VAI NA FÉ
Na doença (quando a abordamos) muitas vezes o que provoca dor, não é apenas o físico, mas a incerteza, a fragilidade. Não nos passa pela cabeça, o sofrimento interior, de alguém quando é transferido de uma urgência, para um serviço, ou até para o bloco. O momento do espolio, quando a pessoa fica sem a roupa, os seus bens pessoais, feito num silêncio mecânico, descritivo, causa dor. A transferência feita numa maca, acompanhada por zelosos profissionais, caminhando para um elevador ou mais, causa dor, trauma. É um momento de solidão. As vezes também vou no elevador, e tenho vontade de segurar na mão do doente e dizer-lhe calmamente que vai correr tudo bem. Muitas vezes não é a doença que provoca dor, mas saber que ficou alguém muito querido a porta da urgência. É uma separação que procura respostas e sobretudo uma ansiedade tão grande que até o tempo chora.
Um dia chamaram-me ao bloco para ver um doente que segundos antes dos procedimentos, pediu assistência religiosa.
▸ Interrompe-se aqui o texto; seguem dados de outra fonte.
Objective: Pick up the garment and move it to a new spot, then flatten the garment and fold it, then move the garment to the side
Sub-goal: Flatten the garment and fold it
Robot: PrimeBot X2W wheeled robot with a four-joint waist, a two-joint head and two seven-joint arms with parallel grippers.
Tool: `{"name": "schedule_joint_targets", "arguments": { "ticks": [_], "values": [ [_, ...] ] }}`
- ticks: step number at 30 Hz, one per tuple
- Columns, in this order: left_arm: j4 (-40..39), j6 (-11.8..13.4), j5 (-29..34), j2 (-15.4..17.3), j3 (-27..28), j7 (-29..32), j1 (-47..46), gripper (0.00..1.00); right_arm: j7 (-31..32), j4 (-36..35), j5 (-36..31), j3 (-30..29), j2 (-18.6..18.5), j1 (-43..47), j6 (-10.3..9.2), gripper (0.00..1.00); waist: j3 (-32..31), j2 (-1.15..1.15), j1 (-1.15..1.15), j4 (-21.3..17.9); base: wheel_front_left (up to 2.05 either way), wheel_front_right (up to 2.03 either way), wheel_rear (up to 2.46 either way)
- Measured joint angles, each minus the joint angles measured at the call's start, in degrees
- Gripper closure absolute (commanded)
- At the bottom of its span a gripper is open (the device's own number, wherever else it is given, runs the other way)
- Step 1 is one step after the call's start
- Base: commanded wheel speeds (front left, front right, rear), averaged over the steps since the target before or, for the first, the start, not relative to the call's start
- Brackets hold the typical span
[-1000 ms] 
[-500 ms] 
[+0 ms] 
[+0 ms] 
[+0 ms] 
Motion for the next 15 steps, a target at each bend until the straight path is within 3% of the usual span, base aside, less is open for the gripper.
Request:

Estava tão ansioso e nervoso que era difícil acalma-lo. Quando me aproximei, sem a mascara, toquei-lhe na mão e disse-lhe que tudo iria correr bem. Ele respondeu-me que apenas queria ver uns olhos e uma boca, ou seja um rosto que lhe desse confiança. Aqui esta o segredo. Não há doenças mas doentes. Por isso acho que os pormenores são importantes.
Gostaria de terminar com esta advinha. Há dois dias na vida de todos nós, mesmo que quiséssemos não poderíamos mudar nada. Que dias são esses??